--- Directions ---
Copy each line from the listing below where the word "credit" shows up.

--- Material provided ---
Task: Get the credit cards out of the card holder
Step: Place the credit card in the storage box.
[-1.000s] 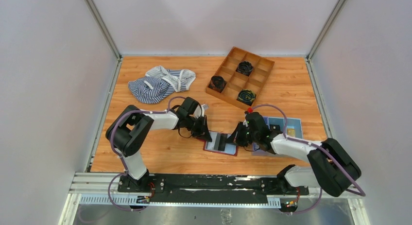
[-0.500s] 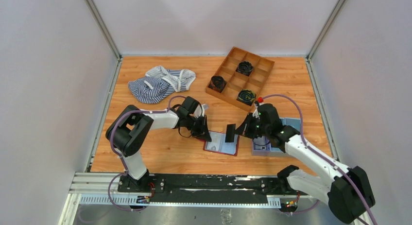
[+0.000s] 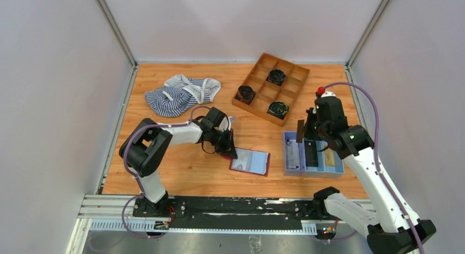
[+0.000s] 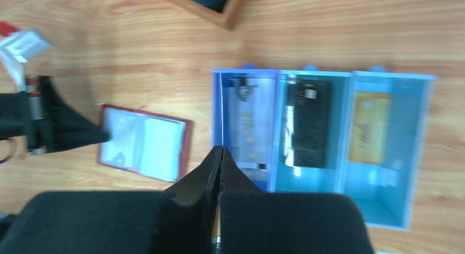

--- Expected output ---
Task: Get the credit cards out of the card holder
Step: Place the credit card in the storage box.

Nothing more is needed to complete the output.